» **Your task**:
Return only the stretch of the material below that begins with the line containing "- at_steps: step" and ends with the line containing "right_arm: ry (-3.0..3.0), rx", exactly; both of those lines belong to it.

/---

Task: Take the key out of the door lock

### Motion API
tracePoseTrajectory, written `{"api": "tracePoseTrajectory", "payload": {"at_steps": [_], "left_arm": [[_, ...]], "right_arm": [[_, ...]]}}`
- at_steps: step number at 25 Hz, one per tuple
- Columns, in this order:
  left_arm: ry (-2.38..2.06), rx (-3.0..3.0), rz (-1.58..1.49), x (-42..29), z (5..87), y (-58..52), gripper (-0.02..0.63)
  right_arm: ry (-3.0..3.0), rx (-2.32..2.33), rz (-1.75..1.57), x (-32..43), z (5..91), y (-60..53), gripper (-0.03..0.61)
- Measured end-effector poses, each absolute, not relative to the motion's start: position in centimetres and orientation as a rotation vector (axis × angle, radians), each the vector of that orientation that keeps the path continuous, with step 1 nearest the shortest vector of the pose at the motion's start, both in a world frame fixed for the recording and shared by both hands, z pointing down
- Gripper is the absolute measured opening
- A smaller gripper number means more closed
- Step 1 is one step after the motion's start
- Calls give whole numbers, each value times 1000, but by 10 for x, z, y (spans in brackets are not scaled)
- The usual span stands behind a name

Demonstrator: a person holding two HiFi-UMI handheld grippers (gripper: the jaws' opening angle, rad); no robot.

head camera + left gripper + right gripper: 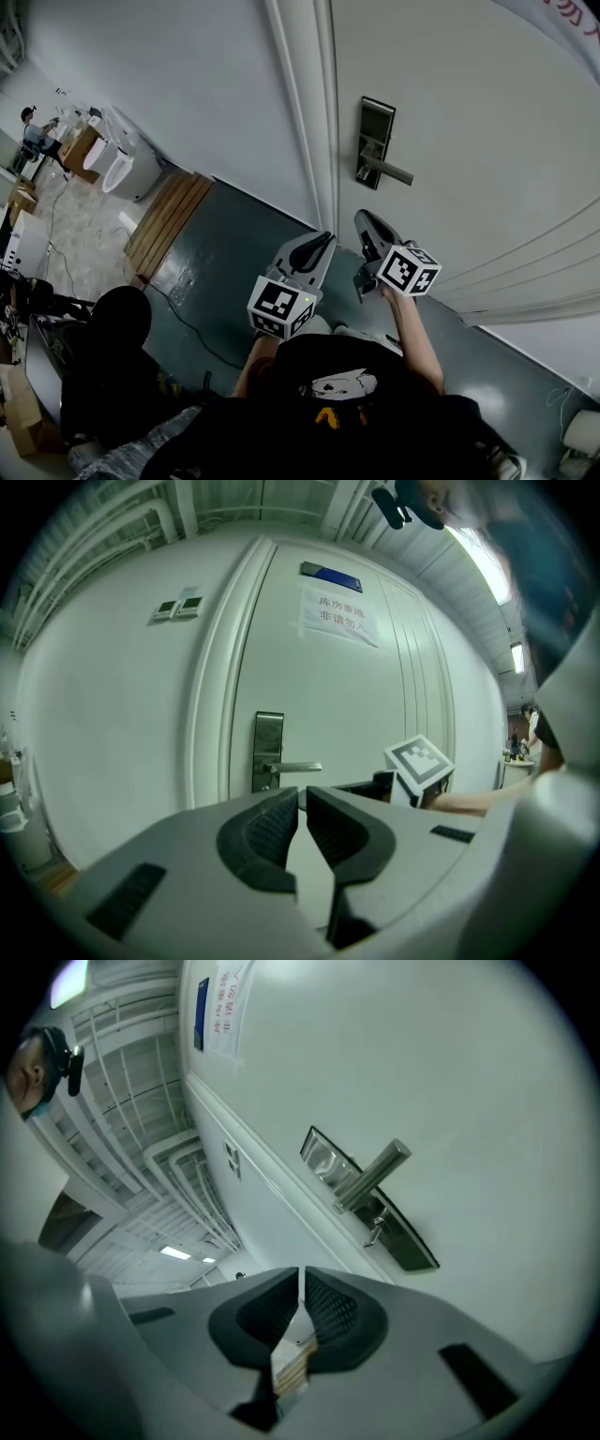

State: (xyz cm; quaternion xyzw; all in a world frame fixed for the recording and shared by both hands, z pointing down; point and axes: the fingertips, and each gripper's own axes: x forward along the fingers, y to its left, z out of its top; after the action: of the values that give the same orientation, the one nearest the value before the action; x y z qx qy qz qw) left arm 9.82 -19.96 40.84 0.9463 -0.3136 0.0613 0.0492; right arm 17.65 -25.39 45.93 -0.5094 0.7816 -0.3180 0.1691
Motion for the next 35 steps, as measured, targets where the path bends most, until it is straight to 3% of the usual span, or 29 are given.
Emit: {"api": "tracePoseTrajectory", "payload": {"at_steps": [8,10,19,35], "left_arm": [[-947,2885,195,102,415,-200,31],[-941,2896,189,105,413,-201,31],[-900,2939,195,120,408,-209,31],[-970,2904,223,108,414,-224,31]], "right_arm": [[2058,-1477,-977,198,483,-297,13],[2034,-1494,-978,204,487,-307,65],[1847,-1541,-1035,230,504,-350,140],[1724,-1488,-1077,233,517,-387,101]]}}
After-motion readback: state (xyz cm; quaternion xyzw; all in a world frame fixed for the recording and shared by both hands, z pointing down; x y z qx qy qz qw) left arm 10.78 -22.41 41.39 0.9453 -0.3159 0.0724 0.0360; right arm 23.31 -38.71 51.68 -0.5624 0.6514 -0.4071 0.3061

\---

» **Solution to this task**:
- at_steps: step number at 25 Hz, one per tuple
- Columns, in this order:
  left_arm: ry (-2.38..2.06), rx (-3.0..3.0), rz (-1.58..1.49), x (-42..29), z (5..87), y (-58..52), gripper (-0.02..0.63)
  right_arm: ry (-3.0..3.0), rx (-2.32..2.33), rz (-1.75..1.57), x (-32..43), z (5..91), y (-60..53), gripper (-0.03..0.61)

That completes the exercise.